# Your assignment
Repeat exactly, please, the opening lines of the data below, through and including the line where "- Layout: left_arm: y" sits.

---

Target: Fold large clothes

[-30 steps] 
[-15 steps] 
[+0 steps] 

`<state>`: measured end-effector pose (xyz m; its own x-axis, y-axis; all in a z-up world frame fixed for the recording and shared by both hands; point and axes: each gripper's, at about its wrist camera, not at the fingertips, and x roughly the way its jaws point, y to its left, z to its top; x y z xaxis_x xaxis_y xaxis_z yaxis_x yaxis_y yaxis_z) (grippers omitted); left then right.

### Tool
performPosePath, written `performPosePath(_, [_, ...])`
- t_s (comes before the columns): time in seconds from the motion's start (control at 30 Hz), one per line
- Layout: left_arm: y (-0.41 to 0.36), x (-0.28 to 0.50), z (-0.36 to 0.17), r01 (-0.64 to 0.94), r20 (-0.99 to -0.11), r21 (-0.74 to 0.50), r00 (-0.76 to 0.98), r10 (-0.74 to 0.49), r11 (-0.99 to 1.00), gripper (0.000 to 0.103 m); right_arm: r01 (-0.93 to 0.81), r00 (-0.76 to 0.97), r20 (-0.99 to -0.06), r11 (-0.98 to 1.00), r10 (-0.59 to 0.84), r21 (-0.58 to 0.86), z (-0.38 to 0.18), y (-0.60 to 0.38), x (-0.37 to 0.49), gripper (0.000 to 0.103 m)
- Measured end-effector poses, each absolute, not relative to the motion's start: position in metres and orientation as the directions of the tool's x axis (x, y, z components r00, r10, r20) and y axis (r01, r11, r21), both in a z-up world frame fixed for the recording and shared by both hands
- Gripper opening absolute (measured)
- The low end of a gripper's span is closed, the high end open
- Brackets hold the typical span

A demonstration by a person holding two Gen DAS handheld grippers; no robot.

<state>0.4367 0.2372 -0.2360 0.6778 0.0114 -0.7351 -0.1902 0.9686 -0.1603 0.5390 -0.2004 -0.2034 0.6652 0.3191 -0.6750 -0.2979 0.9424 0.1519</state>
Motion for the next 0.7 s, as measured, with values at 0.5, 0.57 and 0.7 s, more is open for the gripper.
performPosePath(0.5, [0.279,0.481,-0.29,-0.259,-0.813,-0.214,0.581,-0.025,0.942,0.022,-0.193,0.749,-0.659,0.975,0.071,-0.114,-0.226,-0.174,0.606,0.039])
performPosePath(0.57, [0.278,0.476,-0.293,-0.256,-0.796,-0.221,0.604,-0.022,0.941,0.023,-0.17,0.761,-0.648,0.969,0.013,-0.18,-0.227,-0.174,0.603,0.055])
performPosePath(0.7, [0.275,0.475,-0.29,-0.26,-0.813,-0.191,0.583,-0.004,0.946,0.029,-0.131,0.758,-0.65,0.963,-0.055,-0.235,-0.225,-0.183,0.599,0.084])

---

# Response for this exercise
Target: Fold large clothes

[-30 steps] 
[-15 steps] 
[+0 steps] 

`<state>`: measured end-effector pose (xyz m; its own x-axis, y-axis; all in a z-up world frame fixed for the recording and shared by both hands; point and axes: each gripper's, at about its wrist camera, not at the fingertips, and x roughly the way its jaws point, y to its left, z to its top; x y z xaxis_x xaxis_y xaxis_z yaxis_x yaxis_y yaxis_z) (grippers omitted); left then right.

### Tool
performPosePath, written `performPosePath(_, [_, ...])`
- t_s (comes before the columns): time in seconds from the motion's start (control at 30 Hz), one per line
- Layout: left_arm: y (-0.41 to 0.36), x (-0.28 to 0.50), z (-0.36 to 0.17), r01 (-0.64 to 0.94), r20 (-0.99 to -0.11), r21 (-0.74 to 0.50), r00 (-0.76 to 0.98), r10 (-0.74 to 0.49), r11 (-0.99 to 1.00), gripper (0.000 to 0.103 m); right_arm: r01 (-0.93 to 0.81), r00 (-0.76 to 0.97), r20 (-0.99 to -0.06), r11 (-0.98 to 1.00), r10 (-0.59 to 0.84), r21 (-0.58 to 0.86), z (-0.38 to 0.18), y (-0.60 to 0.38), x (-0.37 to 0.49), gripper (0.000 to 0.103 m)

That concludes the answer to this exercise.